Role of Notch signaling in basophils in Type 2 inflammation

Abstract

Abstract Basophils are rare innate granulocytes, making up just 1% of circulating immune cells. Despite their rarity, basophils expand and contribute to the development of host-protective type 2 inflammation and worm expulsion following infection with Trichuris muris, a murine model of human whipworm. However, the pathways that regulate basophil expansion and function in this setting remain unclear. Previous work has shown that the Notch signaling pathway is important in lymphopoiesis and the function of T helper 2 cells, but little is known about its role in innate immune cells. Here, we have investigated the importance of the Notch signaling pathway in controlling the function of basophils during Type 2 inflammation. We show for the first time that basophils selectively upregulate Notch under Type 2 inflammatory conditions. Further, Notch is required for optimal cytokine production from basophils in response to such damage signals as IL-33. Using mice that selectively lack Notch signaling in basophils, we demonstrate that basophil expansion during T. muris infection depends on Notch signaling. Further, efficient clearance of T. muris also depends on effective Notch signaling in basophils. We are now actively investigating how other facets of basophil function are affected by inhibition of Notch signaling.

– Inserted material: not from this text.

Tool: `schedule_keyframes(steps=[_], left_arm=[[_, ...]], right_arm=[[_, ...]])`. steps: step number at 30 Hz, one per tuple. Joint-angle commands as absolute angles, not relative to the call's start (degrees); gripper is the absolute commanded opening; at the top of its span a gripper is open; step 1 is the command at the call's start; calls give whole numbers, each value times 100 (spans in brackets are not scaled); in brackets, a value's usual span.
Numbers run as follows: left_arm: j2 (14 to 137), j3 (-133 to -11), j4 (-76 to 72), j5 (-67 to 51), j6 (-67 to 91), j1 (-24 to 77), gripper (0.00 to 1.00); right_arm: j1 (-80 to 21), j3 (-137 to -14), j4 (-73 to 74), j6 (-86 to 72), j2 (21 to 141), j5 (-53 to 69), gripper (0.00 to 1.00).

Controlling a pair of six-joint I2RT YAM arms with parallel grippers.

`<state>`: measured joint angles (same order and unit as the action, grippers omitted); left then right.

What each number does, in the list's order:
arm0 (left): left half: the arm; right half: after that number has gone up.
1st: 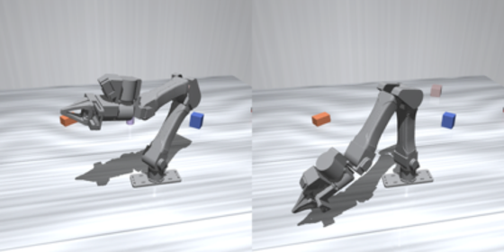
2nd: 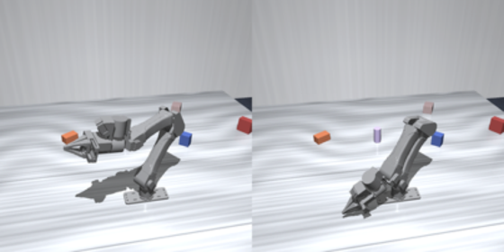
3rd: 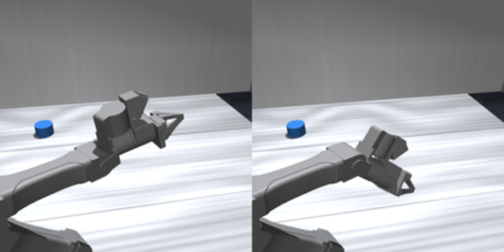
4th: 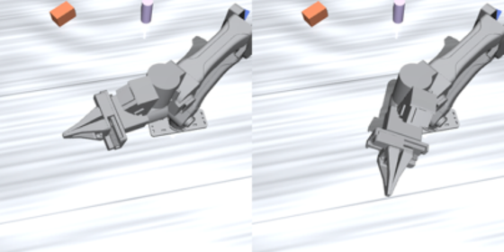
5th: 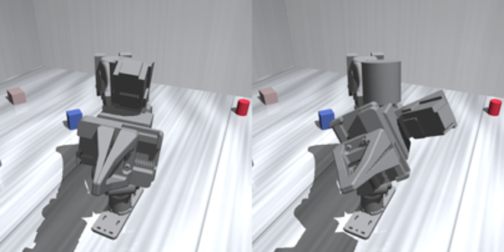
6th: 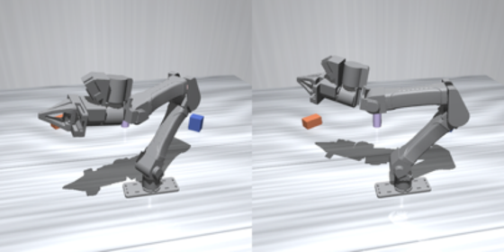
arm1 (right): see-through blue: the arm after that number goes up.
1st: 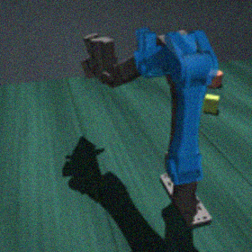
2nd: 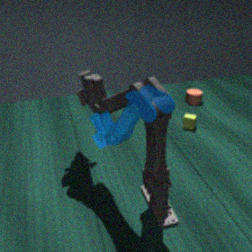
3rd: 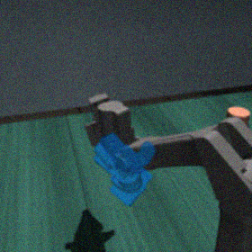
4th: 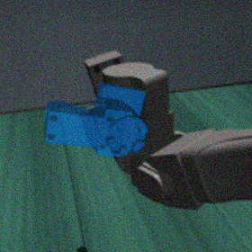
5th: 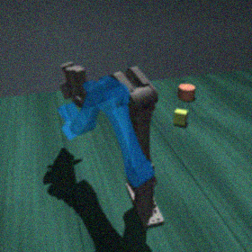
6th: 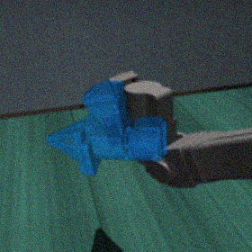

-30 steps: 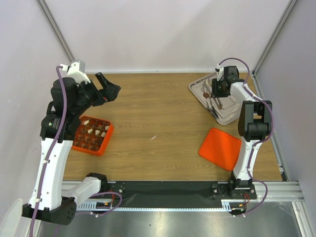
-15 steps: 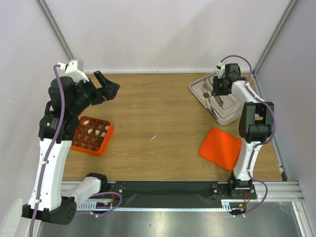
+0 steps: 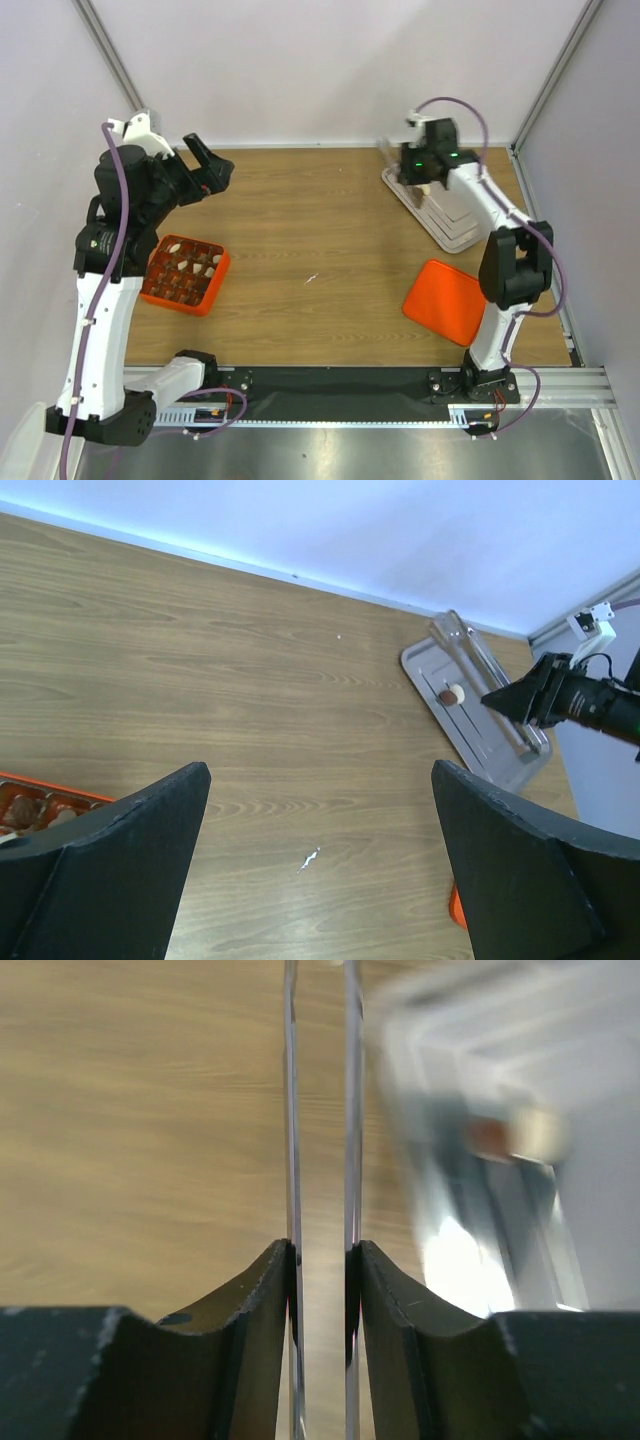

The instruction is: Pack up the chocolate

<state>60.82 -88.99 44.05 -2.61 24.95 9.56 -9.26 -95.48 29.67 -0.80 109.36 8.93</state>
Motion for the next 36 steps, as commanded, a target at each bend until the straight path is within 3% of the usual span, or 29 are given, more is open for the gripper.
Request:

These findings have wide reaching implications for our understanding of innate cell function in Type 2 immunity and for the potential development of therapeutics aimed at targeting Type 2 inflammation. Given that Notch inhibitors are on their way to the clinic, a clear understanding on their impact on Type 2 effector responses is essential. Our work suggests that these therapies could be re-purposed to control aberrant Type 2 immunity.